Give back every record exactly, images excluded.

__Source data__
>>>>

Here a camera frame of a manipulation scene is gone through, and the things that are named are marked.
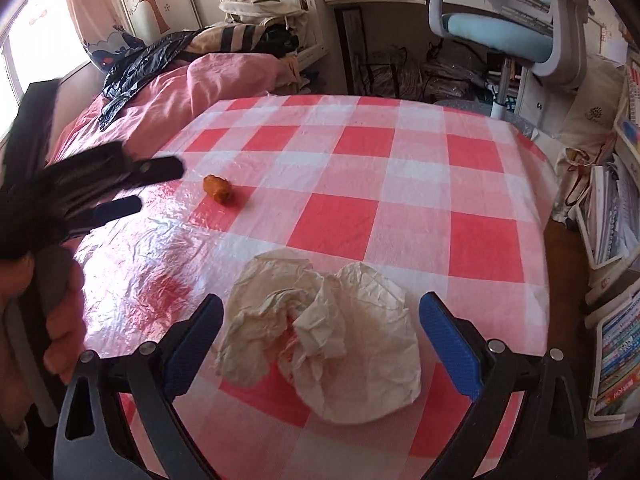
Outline red white checkered tablecloth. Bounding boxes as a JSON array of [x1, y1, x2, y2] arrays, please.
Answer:
[[75, 94, 558, 480]]

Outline white bookshelf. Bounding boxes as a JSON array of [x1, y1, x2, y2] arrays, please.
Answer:
[[612, 60, 640, 161]]

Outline white tissue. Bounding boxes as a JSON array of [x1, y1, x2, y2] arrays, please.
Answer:
[[216, 249, 422, 425]]

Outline orange snack wrapper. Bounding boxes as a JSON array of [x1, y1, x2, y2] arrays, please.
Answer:
[[203, 174, 233, 205]]

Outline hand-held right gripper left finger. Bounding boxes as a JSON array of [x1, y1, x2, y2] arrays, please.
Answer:
[[52, 292, 225, 480]]

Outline pink blanket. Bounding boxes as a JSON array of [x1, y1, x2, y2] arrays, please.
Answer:
[[47, 52, 293, 171]]

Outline grey blue office chair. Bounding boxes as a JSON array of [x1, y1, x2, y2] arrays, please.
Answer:
[[407, 0, 608, 121]]

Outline pile of colourful workbooks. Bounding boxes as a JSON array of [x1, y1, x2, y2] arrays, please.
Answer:
[[587, 292, 640, 421]]

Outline person's left hand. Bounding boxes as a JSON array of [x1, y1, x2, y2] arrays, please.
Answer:
[[0, 255, 90, 432]]

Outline cream canvas bag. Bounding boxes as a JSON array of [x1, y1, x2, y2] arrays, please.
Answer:
[[219, 0, 311, 28]]

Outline clear plastic bag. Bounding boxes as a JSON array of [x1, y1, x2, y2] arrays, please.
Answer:
[[422, 42, 488, 103], [367, 47, 423, 98]]

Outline window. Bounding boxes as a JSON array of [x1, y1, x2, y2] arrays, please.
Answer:
[[0, 0, 88, 96]]

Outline stack of papers and books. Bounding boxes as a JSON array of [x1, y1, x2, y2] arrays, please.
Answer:
[[577, 155, 638, 268]]

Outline beige dark striped cloth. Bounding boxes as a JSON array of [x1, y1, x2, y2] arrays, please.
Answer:
[[187, 22, 281, 56]]

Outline black shiny jacket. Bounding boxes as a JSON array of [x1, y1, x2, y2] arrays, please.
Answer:
[[98, 30, 201, 128]]

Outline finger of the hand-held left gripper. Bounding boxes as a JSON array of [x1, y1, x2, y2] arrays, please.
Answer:
[[106, 155, 185, 189], [74, 195, 144, 232]]

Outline white bag red straps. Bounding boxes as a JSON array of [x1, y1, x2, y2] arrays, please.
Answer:
[[552, 146, 608, 228]]

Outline pink printed curtain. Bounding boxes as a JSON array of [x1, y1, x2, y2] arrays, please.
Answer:
[[62, 0, 141, 68]]

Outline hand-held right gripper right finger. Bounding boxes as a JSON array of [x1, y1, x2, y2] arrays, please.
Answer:
[[419, 291, 588, 480]]

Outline cream tote bag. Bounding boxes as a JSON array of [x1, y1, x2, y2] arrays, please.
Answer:
[[555, 60, 626, 161]]

<<<<

__Result of the exercise__
Here a camera frame of a manipulation scene is gone through, and the things that are named are marked.
Outline red white checkered tablecloth. Bounding boxes as a JSON array of [x1, y1, x2, y2] arrays, please.
Answer:
[[75, 94, 558, 480]]

Outline white bookshelf. Bounding boxes as a JSON array of [x1, y1, x2, y2] arrays, please.
Answer:
[[612, 60, 640, 161]]

Outline white tissue. Bounding boxes as a JSON array of [x1, y1, x2, y2] arrays, please.
Answer:
[[216, 249, 422, 425]]

Outline orange snack wrapper. Bounding boxes as a JSON array of [x1, y1, x2, y2] arrays, please.
Answer:
[[203, 174, 233, 205]]

Outline hand-held right gripper left finger. Bounding boxes as a JSON array of [x1, y1, x2, y2] arrays, please.
Answer:
[[52, 292, 225, 480]]

Outline pink blanket. Bounding boxes as a JSON array of [x1, y1, x2, y2] arrays, please.
Answer:
[[47, 52, 293, 171]]

Outline grey blue office chair. Bounding boxes as a JSON array of [x1, y1, x2, y2] arrays, please.
Answer:
[[407, 0, 608, 121]]

Outline pile of colourful workbooks. Bounding boxes as a JSON array of [x1, y1, x2, y2] arrays, please.
Answer:
[[587, 292, 640, 421]]

Outline person's left hand. Bounding boxes as a JSON array of [x1, y1, x2, y2] arrays, please.
Answer:
[[0, 255, 90, 432]]

Outline cream canvas bag. Bounding boxes as a JSON array of [x1, y1, x2, y2] arrays, please.
Answer:
[[219, 0, 311, 28]]

Outline clear plastic bag. Bounding boxes as a JSON array of [x1, y1, x2, y2] arrays, please.
Answer:
[[422, 42, 488, 103], [367, 47, 423, 98]]

Outline window. Bounding boxes as a JSON array of [x1, y1, x2, y2] arrays, please.
Answer:
[[0, 0, 88, 96]]

Outline stack of papers and books. Bounding boxes as a JSON array of [x1, y1, x2, y2] arrays, please.
Answer:
[[577, 155, 638, 268]]

Outline beige dark striped cloth. Bounding boxes as a JSON array of [x1, y1, x2, y2] arrays, please.
Answer:
[[187, 22, 281, 56]]

Outline black shiny jacket. Bounding boxes as a JSON array of [x1, y1, x2, y2] arrays, please.
Answer:
[[98, 30, 201, 128]]

Outline finger of the hand-held left gripper. Bounding boxes as a JSON array of [x1, y1, x2, y2] arrays, please.
Answer:
[[106, 155, 185, 189], [74, 195, 144, 232]]

Outline white bag red straps. Bounding boxes as a JSON array of [x1, y1, x2, y2] arrays, please.
Answer:
[[552, 146, 608, 228]]

Outline pink printed curtain. Bounding boxes as a JSON array of [x1, y1, x2, y2] arrays, please.
Answer:
[[62, 0, 141, 68]]

Outline hand-held right gripper right finger. Bounding boxes as a JSON array of [x1, y1, x2, y2] arrays, please.
Answer:
[[419, 291, 588, 480]]

Outline cream tote bag. Bounding boxes as a JSON array of [x1, y1, x2, y2] arrays, please.
Answer:
[[555, 60, 626, 161]]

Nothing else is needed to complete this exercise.